The problem is that there is no replacement for <splotch ??> that works. We want to apply (splotch 1) to the first members of the lists and to apply (splotch 2) to the second members. What we really need is to take a list of functions to apply. Let’s call the function that works with list of functions listApply. Then, the recursive call would look like

listApply twoArgs [splotch 1, splotch 2] ['a','b'] [3.5,4.5]

With such a listApply function, we can now implement zipWith:

zipWith numArgs f = listApply numArgs (repeat f)

The type and implementation of listApply is perhaps a little hard to come up with, but otherwise unsurprising.

-- Variable arity application of a list of functions to lists of arguments
-- with explicit evidence that the number of arguments is valid
listApply :: NumArgs n a -> [a] -> Listify n a
listApply NAZero fs = fs
listApply (NASucc na) fs = listApply na . apply fs
  where apply :: [a -> b] -> [a] -> [b]
        apply (f:fs) (x:xs) = (f x : apply fs xs)
        apply _      _      = []

And now we’re done. Here are some examples of it all working:

example1 = listApply (NASucc NAZero) (repeat not) [False,True]
example2 = listApply (NASucc (NASucc NAZero)) (repeat (+)) [1,3] [4,5]
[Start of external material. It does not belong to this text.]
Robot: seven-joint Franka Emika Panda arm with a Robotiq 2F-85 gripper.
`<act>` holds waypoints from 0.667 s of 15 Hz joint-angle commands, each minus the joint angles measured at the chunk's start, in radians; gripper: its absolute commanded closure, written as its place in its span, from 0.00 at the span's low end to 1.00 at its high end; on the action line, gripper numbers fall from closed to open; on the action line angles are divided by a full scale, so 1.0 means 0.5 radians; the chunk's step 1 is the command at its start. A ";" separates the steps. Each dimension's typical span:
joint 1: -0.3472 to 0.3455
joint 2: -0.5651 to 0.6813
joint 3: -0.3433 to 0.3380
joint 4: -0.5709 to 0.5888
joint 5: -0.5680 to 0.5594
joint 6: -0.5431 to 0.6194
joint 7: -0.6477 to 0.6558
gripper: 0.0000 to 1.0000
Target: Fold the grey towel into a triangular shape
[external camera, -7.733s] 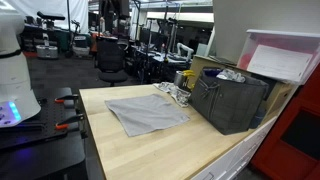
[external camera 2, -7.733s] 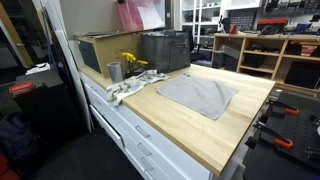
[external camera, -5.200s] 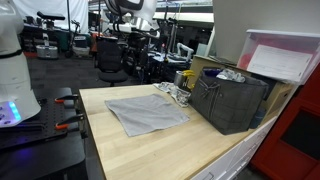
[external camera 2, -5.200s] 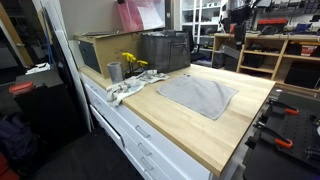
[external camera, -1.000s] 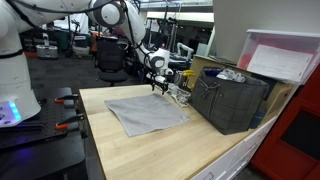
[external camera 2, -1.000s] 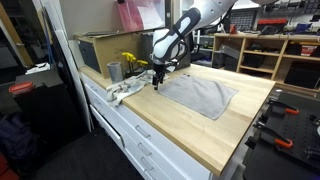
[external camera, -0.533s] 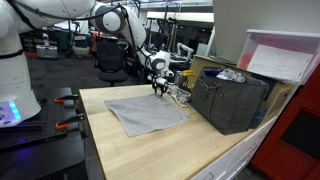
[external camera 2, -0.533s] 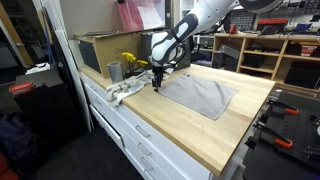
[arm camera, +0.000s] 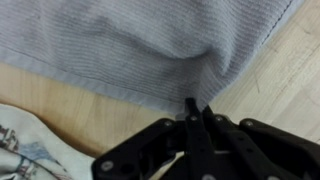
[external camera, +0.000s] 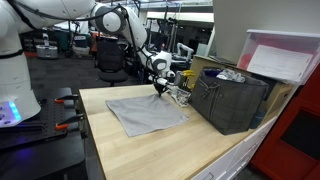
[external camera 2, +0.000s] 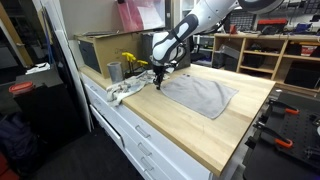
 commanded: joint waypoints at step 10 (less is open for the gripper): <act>-0.309 -0.732 0.065 -1.092 0.525 0.584 0.365 0.99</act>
example3 = zipWith twoArgs (&&) [False, True, False] [True, True, False]
example4 = zipWith twoArgs (+) [1,2,3] [4,5,6]

example5 = zipWith threeArgs splotch [1,2,3] ['a','b','c'] [3.14, 2.1728, 1.01001]

But wait: can we do better? The zipWith built here still needs to be told what its arity should be. Notwithstanding the ambiguity mentioned above, can we somehow infer this arity?
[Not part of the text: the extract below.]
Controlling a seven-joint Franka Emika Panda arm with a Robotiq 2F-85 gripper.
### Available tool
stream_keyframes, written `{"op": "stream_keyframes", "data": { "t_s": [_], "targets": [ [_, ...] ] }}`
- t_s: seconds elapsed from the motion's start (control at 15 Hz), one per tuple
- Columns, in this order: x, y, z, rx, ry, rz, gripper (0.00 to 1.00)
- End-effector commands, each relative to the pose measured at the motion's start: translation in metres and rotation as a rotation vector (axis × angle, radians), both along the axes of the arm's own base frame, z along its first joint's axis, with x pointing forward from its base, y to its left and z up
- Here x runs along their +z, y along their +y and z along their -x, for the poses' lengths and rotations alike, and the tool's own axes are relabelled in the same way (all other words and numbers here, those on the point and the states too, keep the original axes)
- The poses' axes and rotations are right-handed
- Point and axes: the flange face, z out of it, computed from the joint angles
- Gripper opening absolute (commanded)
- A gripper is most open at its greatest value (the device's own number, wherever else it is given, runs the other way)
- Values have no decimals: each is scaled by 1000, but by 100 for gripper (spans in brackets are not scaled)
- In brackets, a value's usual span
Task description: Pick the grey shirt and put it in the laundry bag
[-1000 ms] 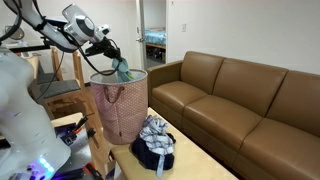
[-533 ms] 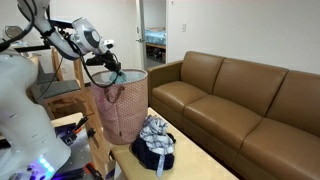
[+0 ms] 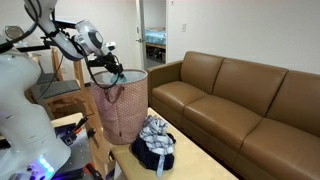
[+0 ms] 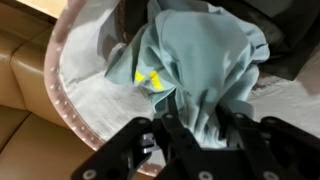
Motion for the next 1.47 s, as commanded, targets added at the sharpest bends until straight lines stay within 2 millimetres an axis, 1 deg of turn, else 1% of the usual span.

I have not come up with a way to do this in GHC 7.6.1. But, I happen to (independently) be working on an extension to GHC to allow ordering among type family instance equations, just like equations for term-level functions are ordered. GHC will try the first equation and then proceed to other only if the first doesn’t match. The details are beyond the scope of this post (but will hopefully appear later), but you can check out the GHC wiki page on the subject. The following example should hopefully make sense:

-- Count the number of arguments of a function
type family CountArgs (f :: *) :: Nat
type instance where
  CountArgs (a -> b) = Succ (CountArgs b)
  CountArgs result = Zero

This function counts the number of arrows in a function type. Note that this cannot be defined without ordered equations, because there is no way in GHC 7.6.1 to say that result (the type variable in the last equation) is not an arrow.
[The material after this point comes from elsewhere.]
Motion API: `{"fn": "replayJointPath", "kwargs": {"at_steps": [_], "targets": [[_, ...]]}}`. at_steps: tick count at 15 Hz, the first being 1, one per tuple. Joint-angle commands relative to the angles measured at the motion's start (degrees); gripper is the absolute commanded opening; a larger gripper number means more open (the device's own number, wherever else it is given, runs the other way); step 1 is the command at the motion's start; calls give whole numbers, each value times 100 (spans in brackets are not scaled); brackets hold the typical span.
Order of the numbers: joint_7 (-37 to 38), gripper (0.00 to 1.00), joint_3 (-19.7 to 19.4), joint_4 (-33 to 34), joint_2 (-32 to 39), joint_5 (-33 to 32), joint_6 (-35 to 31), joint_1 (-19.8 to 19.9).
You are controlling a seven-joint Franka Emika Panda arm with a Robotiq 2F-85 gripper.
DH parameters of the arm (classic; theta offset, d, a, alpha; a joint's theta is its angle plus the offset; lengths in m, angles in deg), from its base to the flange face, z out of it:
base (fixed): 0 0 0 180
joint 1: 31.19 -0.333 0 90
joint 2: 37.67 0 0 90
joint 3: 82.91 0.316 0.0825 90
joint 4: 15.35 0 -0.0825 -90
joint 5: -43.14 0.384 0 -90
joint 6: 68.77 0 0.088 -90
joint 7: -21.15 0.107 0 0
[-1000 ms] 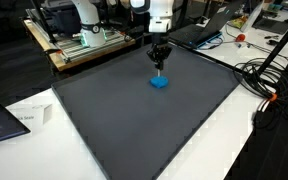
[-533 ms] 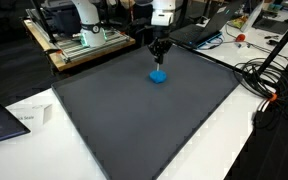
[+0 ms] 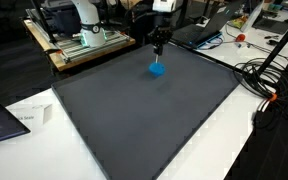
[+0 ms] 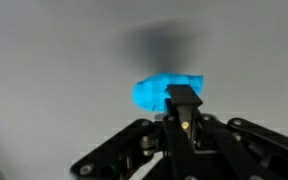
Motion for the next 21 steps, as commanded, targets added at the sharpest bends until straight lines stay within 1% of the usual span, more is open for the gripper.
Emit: {"fn": "replayJointPath", "kwargs": {"at_steps": [1, 4, 8, 13, 15, 21], "targets": [[64, 3, 284, 280, -207, -92, 627, 254], [-4, 3, 424, 625, -196, -3, 1044, 369], [8, 3, 509, 1173, -65, 27, 1609, 478], [-39, 3, 527, 1572, 11, 95, 1978, 610], [-80, 3, 520, 1627, 33, 165, 1957, 668], [-273, 3, 529, 1512, 31, 539, 1443, 816]]}}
Now, all we need to do is to be able to make the runtime witness of the argument count implicit through the use of a type class:

-- Use type classes to automatically infer NumArgs
class CNumArgs (numArgs :: Nat) (arrows :: *) where
  getNA :: NumArgs numArgs arrows
instance CNumArgs Zero a where
  getNA = NAZero
instance CNumArgs n b => CNumArgs (Succ n) (a -> b) where
  getNA = NASucc getNA

Here is the new, implicitly specified variable-arity zipWith:

{-# LANGUAGE ScopedTypeVariables #-}
-- Variable arity zipWith, inferring the number of arguments and using
-- implicit evidence of the argument count.
-- Calling this requires having a concrete return type of the function to
-- be applied; if it's abstract, we can't know how many arguments the function
-- has. So, zipWith (+) ... won't work unless (+) is specialized.
zipWith' :: forall f. CNumArgs (CountArgs f) f => f -> Listify (CountArgs f) f
zipWith' f = listApply (getNA :: NumArgs (CountArgs f) f) (repeat f)

This version does compile and work with my enhanced version of GHC. Expect to see ordered type family instances coming to a GHC near you soon!